__EXERCISE PROMPT__: Some entries follow. Reproduce exactly the lines starting at the one with "(530, 221): 56" and stopping after the one with "(76, 212) to (45, 74): 127".

__INFORMATION SUPPLIED__:
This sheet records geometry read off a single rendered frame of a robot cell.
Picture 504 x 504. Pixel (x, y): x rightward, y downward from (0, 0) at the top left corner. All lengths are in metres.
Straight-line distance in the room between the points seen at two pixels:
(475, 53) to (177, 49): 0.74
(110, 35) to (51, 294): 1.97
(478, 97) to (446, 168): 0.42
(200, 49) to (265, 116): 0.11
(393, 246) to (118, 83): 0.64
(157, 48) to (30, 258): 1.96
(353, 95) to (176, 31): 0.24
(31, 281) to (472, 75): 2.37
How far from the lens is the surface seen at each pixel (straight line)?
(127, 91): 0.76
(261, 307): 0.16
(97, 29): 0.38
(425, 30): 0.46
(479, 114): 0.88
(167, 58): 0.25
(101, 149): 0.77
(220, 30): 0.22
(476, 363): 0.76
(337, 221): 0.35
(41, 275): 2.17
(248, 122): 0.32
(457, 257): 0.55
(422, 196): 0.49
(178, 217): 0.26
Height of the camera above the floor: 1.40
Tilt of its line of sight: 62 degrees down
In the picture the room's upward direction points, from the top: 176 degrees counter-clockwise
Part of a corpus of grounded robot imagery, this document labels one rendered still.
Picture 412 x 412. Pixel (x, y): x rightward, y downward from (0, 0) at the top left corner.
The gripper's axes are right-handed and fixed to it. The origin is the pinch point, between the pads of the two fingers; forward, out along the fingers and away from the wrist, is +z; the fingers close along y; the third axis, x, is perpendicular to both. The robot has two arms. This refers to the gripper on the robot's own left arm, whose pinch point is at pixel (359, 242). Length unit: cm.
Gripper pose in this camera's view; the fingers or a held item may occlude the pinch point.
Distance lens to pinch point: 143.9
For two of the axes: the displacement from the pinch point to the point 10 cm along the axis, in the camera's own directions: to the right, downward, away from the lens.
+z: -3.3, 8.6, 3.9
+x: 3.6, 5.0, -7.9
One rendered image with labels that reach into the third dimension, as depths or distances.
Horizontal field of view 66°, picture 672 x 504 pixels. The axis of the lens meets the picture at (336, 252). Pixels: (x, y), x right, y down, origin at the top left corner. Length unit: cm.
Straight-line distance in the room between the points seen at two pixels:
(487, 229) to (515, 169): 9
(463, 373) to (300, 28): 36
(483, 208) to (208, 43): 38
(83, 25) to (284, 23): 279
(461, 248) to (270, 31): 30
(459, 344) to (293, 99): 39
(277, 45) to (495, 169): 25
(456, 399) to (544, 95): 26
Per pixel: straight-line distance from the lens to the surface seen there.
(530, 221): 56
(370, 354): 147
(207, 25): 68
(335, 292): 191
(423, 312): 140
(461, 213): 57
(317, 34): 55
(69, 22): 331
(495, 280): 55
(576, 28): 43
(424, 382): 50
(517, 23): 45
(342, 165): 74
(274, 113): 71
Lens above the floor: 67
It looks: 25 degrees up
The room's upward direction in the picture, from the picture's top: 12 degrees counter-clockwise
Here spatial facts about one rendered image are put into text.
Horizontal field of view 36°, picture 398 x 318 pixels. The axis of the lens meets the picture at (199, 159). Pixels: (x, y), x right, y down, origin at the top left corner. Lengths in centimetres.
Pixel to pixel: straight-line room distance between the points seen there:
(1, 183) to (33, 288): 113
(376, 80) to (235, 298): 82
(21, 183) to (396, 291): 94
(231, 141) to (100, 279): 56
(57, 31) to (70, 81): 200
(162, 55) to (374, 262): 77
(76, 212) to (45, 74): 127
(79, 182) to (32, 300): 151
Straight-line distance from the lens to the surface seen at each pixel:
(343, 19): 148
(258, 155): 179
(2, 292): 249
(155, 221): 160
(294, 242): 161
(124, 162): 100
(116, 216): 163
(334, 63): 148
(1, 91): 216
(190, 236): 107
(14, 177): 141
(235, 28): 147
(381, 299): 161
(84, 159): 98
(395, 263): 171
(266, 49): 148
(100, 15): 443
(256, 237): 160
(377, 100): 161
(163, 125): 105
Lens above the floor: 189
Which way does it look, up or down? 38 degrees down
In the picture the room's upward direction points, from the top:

__RESPONSE AREA__:
(530, 221): 56
(370, 354): 147
(207, 25): 68
(335, 292): 191
(423, 312): 140
(461, 213): 57
(317, 34): 55
(69, 22): 331
(495, 280): 55
(576, 28): 43
(424, 382): 50
(517, 23): 45
(342, 165): 74
(274, 113): 71
Lens above the floor: 67
It looks: 25 degrees up
The room's upward direction in the picture, from the picture's top: 12 degrees counter-clockwise
Here spatial facts about one rendered image are put into text.
Horizontal field of view 36°, picture 398 x 318 pixels. The axis of the lens meets the picture at (199, 159). Pixels: (x, y), x right, y down, origin at the top left corner. Lengths in centimetres.
Pixel to pixel: straight-line room distance between the points seen there:
(1, 183) to (33, 288): 113
(376, 80) to (235, 298): 82
(21, 183) to (396, 291): 94
(231, 141) to (100, 279): 56
(57, 31) to (70, 81): 200
(162, 55) to (374, 262): 77
(76, 212) to (45, 74): 127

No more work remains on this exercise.